Ben kendi adıma astrolojinin sundukları ile Hint felsefesinin öğretilerini harmanlayarak çokça çözüm üretebiliyorum.

Süreç odaklı olmak bize yaşamın anından ders çıkararak bilgelik kazandırır. Yani olayların sonuçlarına değil gerçekleşme süreci ile ilgilenerek psikolojik dengemizi koruyabiliriz.

Hint Felsefesinin öğretilerine gelelim;

Zorluklarla başa çıkabilmek için zengin bir rehberliği var.

Özellikle bunlardan; Vedanta, Yoga, Budizm ve Jainizm gibi farklı gelenekleriyle öne çıkar.

Bunların başında artık sıkça duyduğumuz Karma ve Dharma gelir. Karşılığı: Eylem ve görevdir .

• Karma: Karma, her eylemin bir sonucu olduğunu ve bu sonucun gelecekteki deneyimlerimizi şekillendirdiğini ifade eder. Hint felsefesi, olumlu ve bilinçli eylemlerle gelecekte daha iyi koşullar yaratabileceğimizi savunur. Günümüzde yaşanan zorlukları, geçmişten gelen karmaların bir sonucu olarak görebilir ve bu bilinçle hareket ederek şu anki eylemlerimizi iyileştirme fırsatı bulabiliriz.

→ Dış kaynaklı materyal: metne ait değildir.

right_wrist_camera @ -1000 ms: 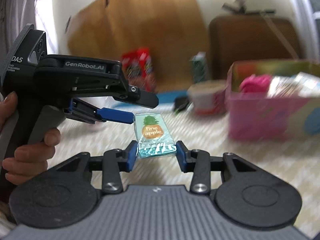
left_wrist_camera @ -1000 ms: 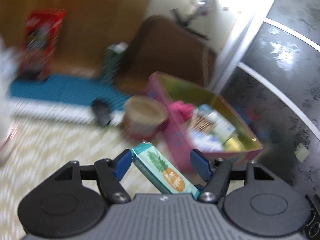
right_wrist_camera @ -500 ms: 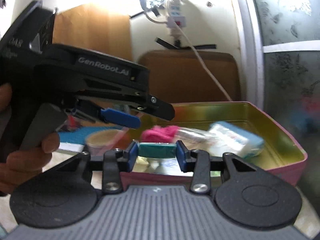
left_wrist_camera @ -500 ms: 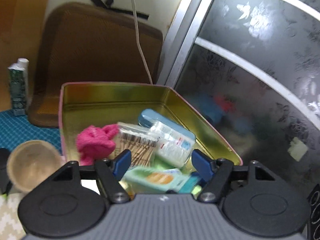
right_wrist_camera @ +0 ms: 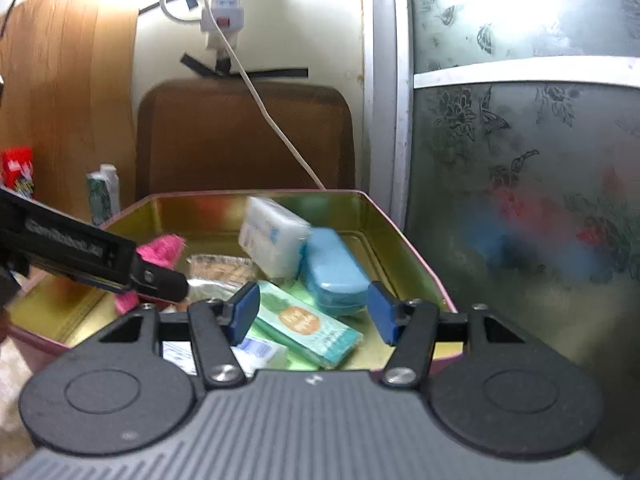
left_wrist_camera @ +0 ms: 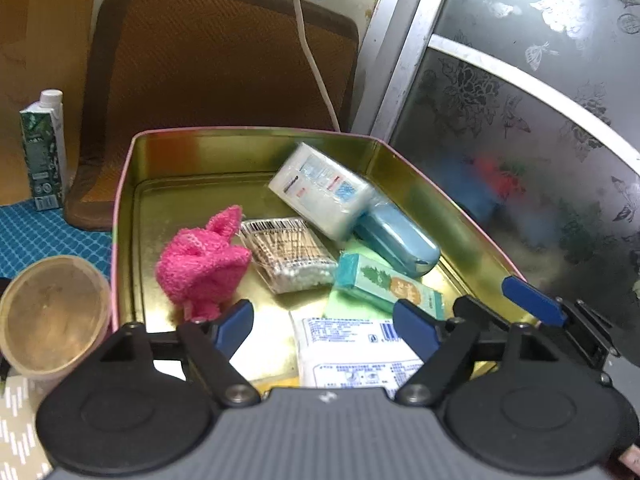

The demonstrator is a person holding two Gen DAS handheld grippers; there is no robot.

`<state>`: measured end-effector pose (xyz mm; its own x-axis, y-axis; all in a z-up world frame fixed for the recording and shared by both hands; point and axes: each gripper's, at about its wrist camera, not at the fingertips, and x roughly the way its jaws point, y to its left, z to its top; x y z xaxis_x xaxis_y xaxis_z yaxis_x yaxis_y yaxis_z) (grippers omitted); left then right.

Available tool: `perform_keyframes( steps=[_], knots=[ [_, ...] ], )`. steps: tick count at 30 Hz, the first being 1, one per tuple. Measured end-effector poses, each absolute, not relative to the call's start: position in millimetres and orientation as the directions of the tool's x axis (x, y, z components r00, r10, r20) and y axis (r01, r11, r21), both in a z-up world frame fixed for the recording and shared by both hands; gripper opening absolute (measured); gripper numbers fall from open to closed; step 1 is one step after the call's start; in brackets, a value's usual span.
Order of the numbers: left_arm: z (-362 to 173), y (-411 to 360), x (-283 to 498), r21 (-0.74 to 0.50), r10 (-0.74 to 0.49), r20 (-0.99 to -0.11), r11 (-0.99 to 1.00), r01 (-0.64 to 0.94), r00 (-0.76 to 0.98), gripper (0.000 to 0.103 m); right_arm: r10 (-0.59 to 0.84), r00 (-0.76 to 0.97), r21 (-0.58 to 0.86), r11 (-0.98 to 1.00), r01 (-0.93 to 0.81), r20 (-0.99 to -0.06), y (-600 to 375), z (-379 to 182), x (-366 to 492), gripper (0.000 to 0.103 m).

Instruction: Organize soft objects

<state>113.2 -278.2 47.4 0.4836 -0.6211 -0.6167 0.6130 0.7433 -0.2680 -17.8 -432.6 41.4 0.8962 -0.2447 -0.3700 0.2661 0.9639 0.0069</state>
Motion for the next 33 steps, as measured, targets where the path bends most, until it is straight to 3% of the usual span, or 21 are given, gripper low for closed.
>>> perform_keyframes(
  steps=[10, 14, 19, 24, 26, 33],
  knots=[
    [73.4, -175.9, 64.1, -0.238, -0.648, -0.478, 0.745, 0.623, 0.593, 0.089, -0.097, 0.945, 0.073, 0.989, 0.126, -0.313, -379.7, 64.9, -28.0, 0.062],
    [58.8, -98.3, 57.4, -0.198, -0.525, -0.493, 0.844, 0.498, 0.694, 0.091, 0.004, 0.955, 0.066, 0.998, 0.017, -0.296, -340.1, 76.6, -30.4, 0.062],
    [20.9, -21.7, 55.6, -0.063, -0.275, -0.597, 0.952, 0.298, 0.754, 0.092, 0.164, 0.934, 0.053, 0.986, -0.155, -0.317, -282.0, 83.3, -12.1, 0.063],
    [-7.9, 18.2, 42.9, -0.023, -0.197, -0.613, 0.972, 0.232, 0.765, 0.091, 0.295, 0.867, 0.075, 0.954, -0.290, -0.401, -232.9, 91.1, 41.1, 0.064],
    [-3.5, 30.4, 39.8, -0.107, -0.261, -0.570, 0.964, 0.245, 0.779, 0.094, 0.316, 0.830, 0.082, 0.946, -0.315, -0.458, -215.3, 94.1, 71.4, 0.064],
    [-6.7, 32.4, 42.4, -0.155, -0.305, -0.564, 0.952, 0.264, 0.768, 0.094, 0.296, 0.659, 0.161, 0.952, -0.259, -0.691, -194.8, 92.6, 173.3, 0.064]
  ],
)
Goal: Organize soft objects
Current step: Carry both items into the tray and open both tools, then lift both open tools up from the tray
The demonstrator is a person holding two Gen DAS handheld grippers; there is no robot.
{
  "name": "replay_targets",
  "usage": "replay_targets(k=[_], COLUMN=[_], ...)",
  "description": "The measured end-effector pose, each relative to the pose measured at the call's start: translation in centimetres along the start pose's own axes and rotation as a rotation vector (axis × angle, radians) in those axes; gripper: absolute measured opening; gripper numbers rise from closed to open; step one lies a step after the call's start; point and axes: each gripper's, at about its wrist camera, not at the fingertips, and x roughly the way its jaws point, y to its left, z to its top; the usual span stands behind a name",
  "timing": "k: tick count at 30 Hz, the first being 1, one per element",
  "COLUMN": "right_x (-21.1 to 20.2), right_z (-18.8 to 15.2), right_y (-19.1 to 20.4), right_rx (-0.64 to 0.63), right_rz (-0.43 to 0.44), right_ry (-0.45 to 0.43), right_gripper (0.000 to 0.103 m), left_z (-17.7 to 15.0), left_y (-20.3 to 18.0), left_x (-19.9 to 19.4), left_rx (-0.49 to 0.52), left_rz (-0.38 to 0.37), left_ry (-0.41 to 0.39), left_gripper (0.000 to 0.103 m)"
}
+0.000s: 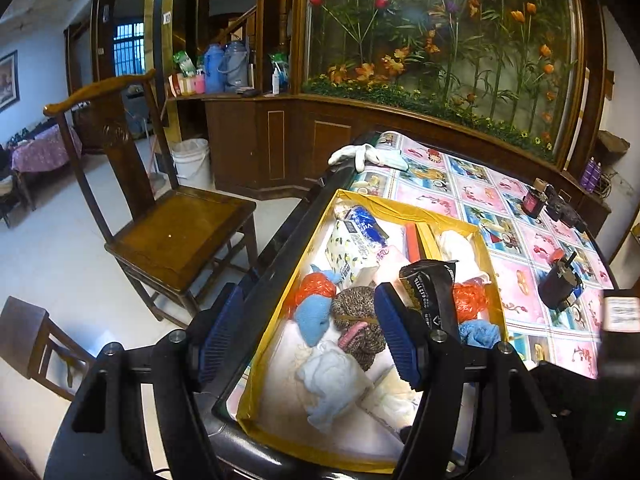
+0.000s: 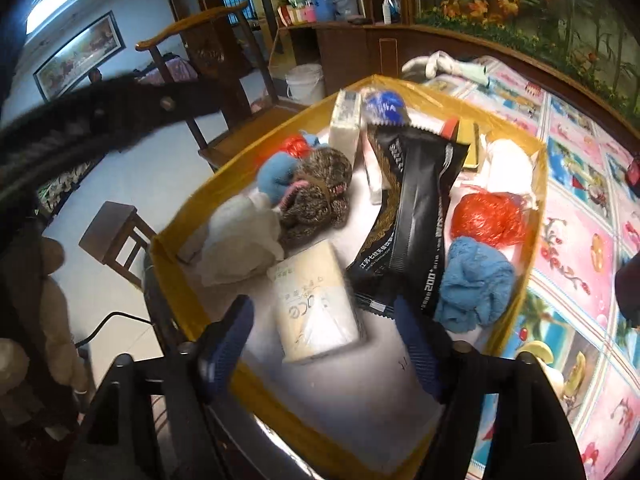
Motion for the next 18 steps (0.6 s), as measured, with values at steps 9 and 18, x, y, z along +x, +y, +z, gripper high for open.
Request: replay_targets(k=[9,18], right_x=[-5.8,-8.6], right_z=[-3.5,-5.3], right_y=[-0.7,-3.2], right_rx=[0.032,0.123], right_rz=[-0.011,-0.006], right_ry=[-0.106,-0.145], right_gripper=[0.083,0.085], left_z=[-0.7,-1.0], left_y=[-2.2,-4.5], left_x=[-1.5,-2.9], left_rx=[0.044,0.087], left_rz=[0.027,0.032], left_ry=[-0.016,-0.031], left_gripper=[0.068,0.074])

• Dharma: Her bireyin bir “Dharma”sı, yani hayatta üstlenmesi gereken bir görevi ya da sorumluluğu vardır. Yaşamda huzur ve dengeyi bulmak için bireyin dharmasına uygun yaşaması önemlidir. Günlük görevlerimize odaklanmak, bu yoğun gündemde bizi merkeze alabilir.

İbni Haldun; ”Bir kişinin yapacağı iş kişiye meslek olarak verilmiş ise o iş ona kolaylaştırılır.” der.

Her birimizin hayata geliş amacı  toplumun bir ucuna fayda sağlamak yatar. Dharmalarımız mesleklerimizi de yansıtır. Yaptığı işi kendi vicdanında rahatça cevap veren biri karmasından, sorgulanmaktan çekinmeyecektir. Oysa günümüzde başta siyasetçiler olmak üzere birçok insan karmaların getireceği sonuçları umursamaz halde yaşıyor. Bu doğrultuda çalışıyor. Dharmasına uygun yaşamayan birinin kendisine ve çevresine mutsuzluk vermesi de kaçınılmaz bir sonuç olacaktır.

Bir başka Hint felsefesi öğretisi de:

• Ahimsa (Şiddetsizlik):

• Ahimsa, tüm canlılara zarar vermemek üzerine kurulu bir ilkedir.

Zorluklarla karşılaşıldığında bile şiddetsiz kalmak, daha dingin ve barışçıl bir tepki geliştirmeyi sağlar. Bu hem fiziksel hem de duygusal anlamda kendimize ve başkalarına zarar vermekten kaçınmamız gerektiği anlamına gelir.

Başta hayvanlar olmak üzere var olan tüm canlılarla bir bütün olduğumuzu unuttuğumuz için de yaşamımız daha zorlaştı. Her madde içinde enerji barındırır.

Gerçekte canlı ya da cansız herşey bir bütündür ve kendimiz için ona zarar vermemek gerek .

• Yoga ve Meditasyon

• Yoga ve meditasyon, zihinsel ve bedensel uyumu sağlamaya yönelik

Teknikler sunar. Patanjali’nin Yoga Sutraları, zihni kontrol altına almanın yollarını anlatır ve böylece bireyin duygusal direncini güçlendirir. Özellikle nefes egzersizleri (Pranayama) ve meditasyon, stres ve endişe ile başa çıkmada etkili araçlardır. Uzun yıllardır meditasyon yapan biri olarak değişim ve uyumun temel anahtarı diyebilirim. Nefes egzersizleri bizi hem beden hem ruh sağlığımıza kavuşturur. Elbette tüm bunları yaşam tarzı haline getirmek gerek. Tıpkı yemek için ya da uyku için ayırdığımız vakit gibi…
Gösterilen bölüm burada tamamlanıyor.